Subcommittee Investigates the Ongoing Problems with Next Generation Technologies to Detect Nuclear and Radioactive Substances at Our Borders

(Washington, DC) – Today, the House Committee on Science and Technology’s Subcommittee on Investigations and Oversight (I&O) held a hearing to examine the ongoing problems with the Department of Homeland Security’s (DHS) efforts to develop Advanced Spectroscopic Portals (ASPs), next generation radiation monitors, to detect and identify radiological and nuclear material entering the country.  Specifically, this hearing is a follow-up to the I&O Subcommittee hearing, The Science of Security: Lessons Learned in Developing, Testing and Operating Advanced Rations Monitors, held on June 25
In today’s hearing, the Subcommittee examined significant problems that emerged in the latest round of ASP tests conducted in July.  During those field tests, the ASPs identified dozens of phantom nuclear threats that were not there and one ASP monitor stopped working altogether but failed to alert the operator.  As a result, two dozen cargo trucks passed through the ASP radiation monitor without being scanned for nuclear or radiological threat material at all. Fortunately, because this was a test of the new ASP monitors, a current generation radiation monitor also scanned the trucks for radioactive material and found none.
“It will cost billions to deploy the newest radiation detection equipment at our ports and borders, when the existing technology still appears to be more reliable. It’s critically important to have equipment that detects radioactive materials that could be used for a nuclear bomb or a ‘dirty bomb,’ but it’s almost as important that the equipment not detect radioactive materials that aren’t there.

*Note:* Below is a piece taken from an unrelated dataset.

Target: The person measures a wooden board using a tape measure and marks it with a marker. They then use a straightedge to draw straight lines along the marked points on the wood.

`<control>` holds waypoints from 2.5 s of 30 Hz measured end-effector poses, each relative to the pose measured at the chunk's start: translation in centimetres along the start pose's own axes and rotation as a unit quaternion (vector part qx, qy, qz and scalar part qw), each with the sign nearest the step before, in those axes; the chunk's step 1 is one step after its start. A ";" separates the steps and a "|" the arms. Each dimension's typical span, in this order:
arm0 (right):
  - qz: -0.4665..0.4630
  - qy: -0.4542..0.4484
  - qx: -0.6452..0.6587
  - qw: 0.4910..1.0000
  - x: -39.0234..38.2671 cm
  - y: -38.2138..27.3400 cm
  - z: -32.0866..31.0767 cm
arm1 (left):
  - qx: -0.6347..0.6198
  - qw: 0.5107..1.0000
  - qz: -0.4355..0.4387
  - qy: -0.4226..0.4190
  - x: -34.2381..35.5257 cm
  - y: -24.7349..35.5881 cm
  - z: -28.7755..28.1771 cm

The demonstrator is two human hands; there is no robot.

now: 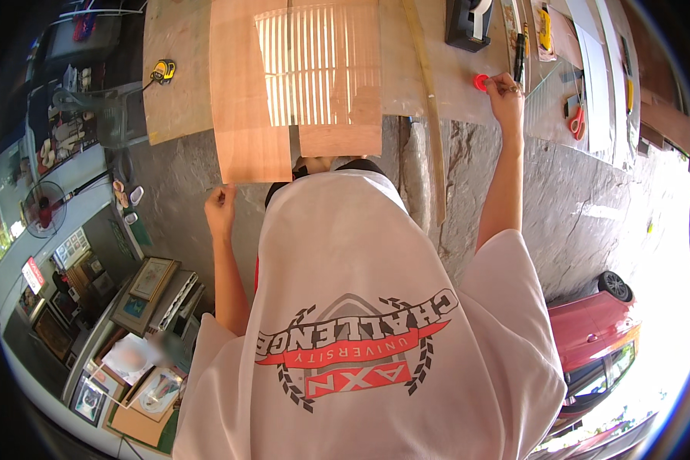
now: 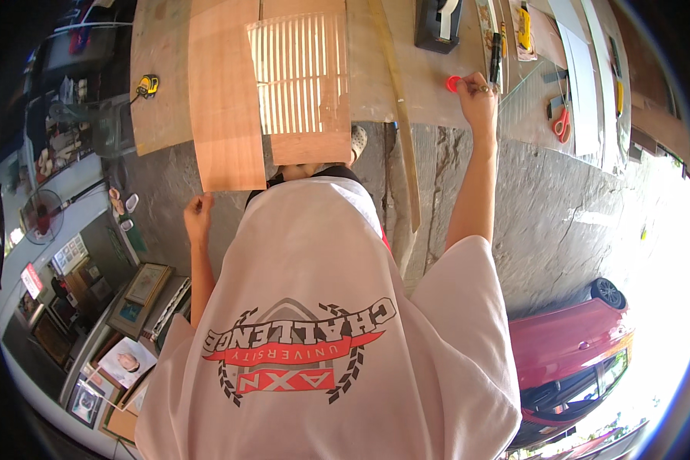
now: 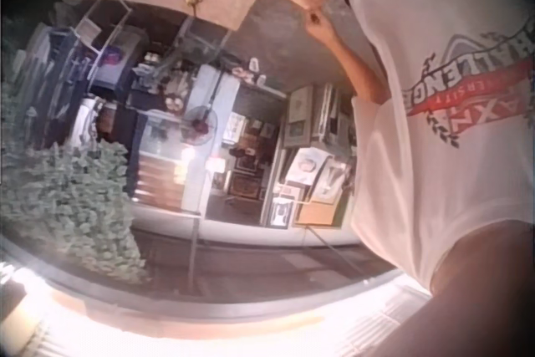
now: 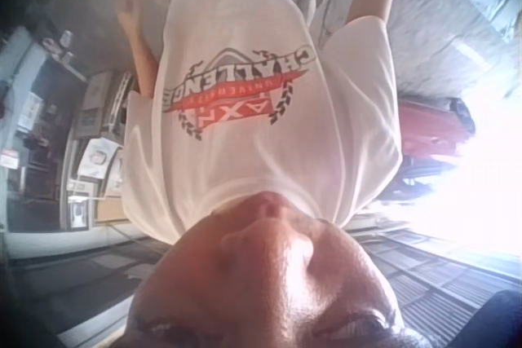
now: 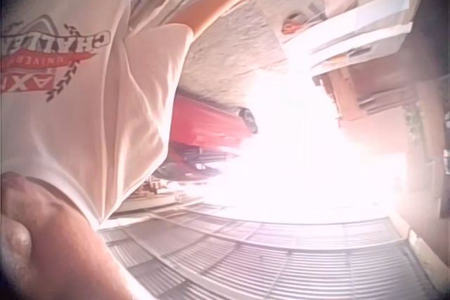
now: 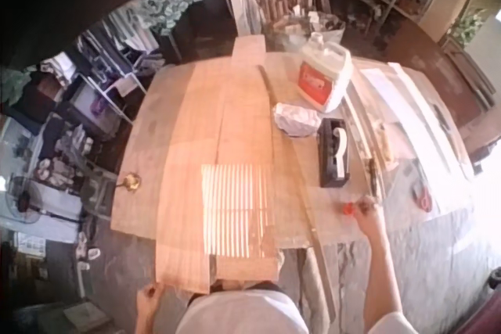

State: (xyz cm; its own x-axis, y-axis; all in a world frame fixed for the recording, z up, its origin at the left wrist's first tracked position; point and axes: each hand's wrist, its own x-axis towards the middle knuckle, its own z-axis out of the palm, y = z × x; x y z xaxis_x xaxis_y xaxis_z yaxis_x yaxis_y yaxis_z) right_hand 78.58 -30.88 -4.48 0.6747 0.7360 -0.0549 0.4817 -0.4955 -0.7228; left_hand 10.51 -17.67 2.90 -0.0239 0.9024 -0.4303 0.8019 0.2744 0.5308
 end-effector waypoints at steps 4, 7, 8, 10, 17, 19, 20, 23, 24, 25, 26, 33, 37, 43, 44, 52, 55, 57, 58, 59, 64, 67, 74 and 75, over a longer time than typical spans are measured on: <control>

We can’t afford to shut down our ports because our machines have the hiccups,” said Subcommittee Chairman Brad Miller (D-NC).
In 2002, the U.S. Customs and Border Protection (CBP) agency started sending polyvinyl toluene (PVT) radiation portal monitors to U.S. border sites and ports to screen cargo entering the country. The PVTs are able to detect the presence of radiation but not identify the type of radiation.  If radiation is detected the cargo is sent to secondary inspection where other tools can help identify the source of radiation and determine if it is Highly Enriched Uranium, for instance, or kitty litter that gives off a harmless radioactive signature. 
The ASP program, managed by DHS’s Domestic Nuclear Detection Office (DNDO), was intended to provide the ability to both detect and identify radioactive sources and help speed the flow of commerce at U.S. ports of entry.  If fully deployed, the ASPs are estimated to cost $2 to $3 billion. Since 2006, the ASP program has been under inspection for failing to have clear-cut requirements, an adequate test plan, sufficient timelines, development milestones, or a transparent and comprehensive cost benefit analysis. 
In February 2009, ASPs went through a series of Field Validation Tests, which identified significant problems with the ASPs, particularly false alarms on three specific radioactive isotopes.  As a result, rather than sending fewer cargo containers to secondary inspection than the current generation PVTs, the ASPs actually sent more.
“If our border agents detect weapons-grade nuclear materials inside a truck or a cargo container, it should be a big, big deal. Frequent ‘false positives’ will disrupt the operation of our ports and border, and I worry that some border agents will eventually treat positive readings as routine,” added Miller.